There are various methods you can apply to a Pandas DataFrame to perform row iterations. 

  • .iterrows(): Use this for simple row-wise operations, where index and row data are needed. It returns index-series pairs, which can be slow for large dataframes and is not suitable for heavy computations. 

  • .itertuples(): Use this as a faster alternative to .iterrows(), especially when you don’t need a Pandas Series. It returns a namedtuple of row values and is more memory-efficient than .iterrows().

  • .apply(axis=1): This applies a function to each row, and is usually used with the axis = 1 argument. It is slower than vectorized methods, but often faster than explicit loops.

Understanding Row Iteration in Pandas DataFrames

Although Pandas is designed to run optimally using column-based operations, various Python methods facilitate row-wise iteration, especially when working with individual rows.

The fundamental mechanics of row iteration

Pandas works with DataFrames in a columnar format, hence making it efficient in applying transformations to DataFrame columns simultaneously. 

This is also one of the reasons why vectorized operations are efficient in Pandas and are usually encouraged over row iterations, which can become slow when working with large DataFrames.

The following are the primary row iteration methods:

  • .iterrows(): This returns each row as a tuple of (index, Series).

  • .itertuples():  Faster than .iterrows() and yields each row as a namedtuple.

  • .items(): Not a row iteration, but iterates over a Pandas DataFrame columns, returning a column label and Series, and is usually used for column-wise operations.

The performance trade-offs of iterative approaches

Based on benchmarks of moderately sized DataFrames with 100,000 rows, .itertuples() is 5-10 times faster than .iterrows() in terms of speed and memory efficiency.
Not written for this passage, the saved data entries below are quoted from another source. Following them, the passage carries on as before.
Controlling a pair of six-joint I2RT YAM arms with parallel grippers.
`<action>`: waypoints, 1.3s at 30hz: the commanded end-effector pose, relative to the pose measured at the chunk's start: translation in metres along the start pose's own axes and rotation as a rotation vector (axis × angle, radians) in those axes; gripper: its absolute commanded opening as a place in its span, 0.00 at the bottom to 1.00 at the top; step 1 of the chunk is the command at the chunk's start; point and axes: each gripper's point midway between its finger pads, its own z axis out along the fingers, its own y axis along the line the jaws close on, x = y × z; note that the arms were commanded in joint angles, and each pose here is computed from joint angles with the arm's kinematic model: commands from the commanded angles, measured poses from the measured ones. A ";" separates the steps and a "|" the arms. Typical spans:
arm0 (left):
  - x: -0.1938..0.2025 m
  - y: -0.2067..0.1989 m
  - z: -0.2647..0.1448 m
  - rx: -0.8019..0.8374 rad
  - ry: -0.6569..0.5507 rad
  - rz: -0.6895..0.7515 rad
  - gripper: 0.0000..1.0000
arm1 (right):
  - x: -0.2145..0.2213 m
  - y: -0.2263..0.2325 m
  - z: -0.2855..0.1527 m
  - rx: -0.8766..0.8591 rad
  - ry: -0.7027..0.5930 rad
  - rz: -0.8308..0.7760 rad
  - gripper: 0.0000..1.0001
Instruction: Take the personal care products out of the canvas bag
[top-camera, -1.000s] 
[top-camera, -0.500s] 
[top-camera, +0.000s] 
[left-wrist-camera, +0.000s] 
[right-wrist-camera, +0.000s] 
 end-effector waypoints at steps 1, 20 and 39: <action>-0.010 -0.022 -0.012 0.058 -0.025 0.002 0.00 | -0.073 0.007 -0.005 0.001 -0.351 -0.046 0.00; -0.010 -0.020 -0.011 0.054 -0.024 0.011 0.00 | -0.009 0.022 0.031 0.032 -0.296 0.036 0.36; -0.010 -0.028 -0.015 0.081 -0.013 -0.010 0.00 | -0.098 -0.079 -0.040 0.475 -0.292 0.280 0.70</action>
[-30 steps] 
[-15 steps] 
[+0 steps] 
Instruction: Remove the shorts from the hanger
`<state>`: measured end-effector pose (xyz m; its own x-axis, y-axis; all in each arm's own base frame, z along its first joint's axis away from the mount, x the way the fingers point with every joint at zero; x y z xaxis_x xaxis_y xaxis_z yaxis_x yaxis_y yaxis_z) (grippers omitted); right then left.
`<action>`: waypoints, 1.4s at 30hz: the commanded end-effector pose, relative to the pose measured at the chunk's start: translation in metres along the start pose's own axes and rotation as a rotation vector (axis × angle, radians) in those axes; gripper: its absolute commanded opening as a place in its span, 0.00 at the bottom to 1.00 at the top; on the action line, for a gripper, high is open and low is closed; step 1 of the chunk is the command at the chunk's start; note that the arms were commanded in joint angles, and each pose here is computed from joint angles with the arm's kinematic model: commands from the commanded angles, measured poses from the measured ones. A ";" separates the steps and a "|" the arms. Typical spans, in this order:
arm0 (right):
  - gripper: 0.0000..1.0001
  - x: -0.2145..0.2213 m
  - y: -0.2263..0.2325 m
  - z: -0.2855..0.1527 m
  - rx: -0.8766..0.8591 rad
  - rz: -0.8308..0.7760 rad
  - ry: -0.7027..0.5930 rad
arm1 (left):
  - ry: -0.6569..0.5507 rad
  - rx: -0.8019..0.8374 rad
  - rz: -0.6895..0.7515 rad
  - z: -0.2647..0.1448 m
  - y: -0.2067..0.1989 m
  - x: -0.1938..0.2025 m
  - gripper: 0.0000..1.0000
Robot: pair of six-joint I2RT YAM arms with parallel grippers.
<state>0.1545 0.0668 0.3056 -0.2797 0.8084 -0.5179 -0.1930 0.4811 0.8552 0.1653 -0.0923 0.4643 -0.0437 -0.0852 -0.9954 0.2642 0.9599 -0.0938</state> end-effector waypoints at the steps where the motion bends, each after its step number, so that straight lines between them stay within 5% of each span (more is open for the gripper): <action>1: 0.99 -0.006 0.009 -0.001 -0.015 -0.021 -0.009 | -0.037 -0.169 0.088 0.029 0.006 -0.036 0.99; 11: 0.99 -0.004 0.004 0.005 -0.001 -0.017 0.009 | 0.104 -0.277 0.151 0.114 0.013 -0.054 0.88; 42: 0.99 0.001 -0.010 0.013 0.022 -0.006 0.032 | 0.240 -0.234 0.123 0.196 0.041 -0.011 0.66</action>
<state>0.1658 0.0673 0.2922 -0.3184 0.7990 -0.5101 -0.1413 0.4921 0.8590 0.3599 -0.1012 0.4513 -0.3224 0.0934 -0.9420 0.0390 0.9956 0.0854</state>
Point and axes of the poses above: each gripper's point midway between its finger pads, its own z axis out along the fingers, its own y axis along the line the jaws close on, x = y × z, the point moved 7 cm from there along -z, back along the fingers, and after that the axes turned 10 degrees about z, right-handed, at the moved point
This is because .itertuples() avoids creating Series objects for each row and instead yields lightweight namedtuples.

Vectorized operations are faster than any form of iteration because they are implemented in optimized C code. They eliminate Python-level loops, reducing overhead. For example, adding two columns using datacamp_rows[“A”] + datacamp_rows[“B”] is faster than using a for loop with .iterrows()

.iterrows() has a large memory footprint since it returns a complete Pandas Series object, and these Series may suffer from dtype inconsistencies since they are derived from different columns with varying data types. 

For a smaller dataset, it is recommended you use .iterrows(), while for larger datasets, you can use .itertuples().

When and Why to Iterate Over DataFrame Rows

You might find yourself in situations where you can't apply vectorized operations, and you may have to fall back to row iteration. In case of such situations, you will learn in this section when and when not to use row iterations. 

Typical use cases for row iteration

Typical scenarios for row iterations include:

  • Calling external APIs: You can use row iteration to call external APIs for each row’s data, such as getting the latitude and longitude using a geocoding API like Google Maps or OpenStreetMap from a list of customer addresses. 
  • Applying complex logic: Use row iteration when writing complex logic that involves columns and conditional branching.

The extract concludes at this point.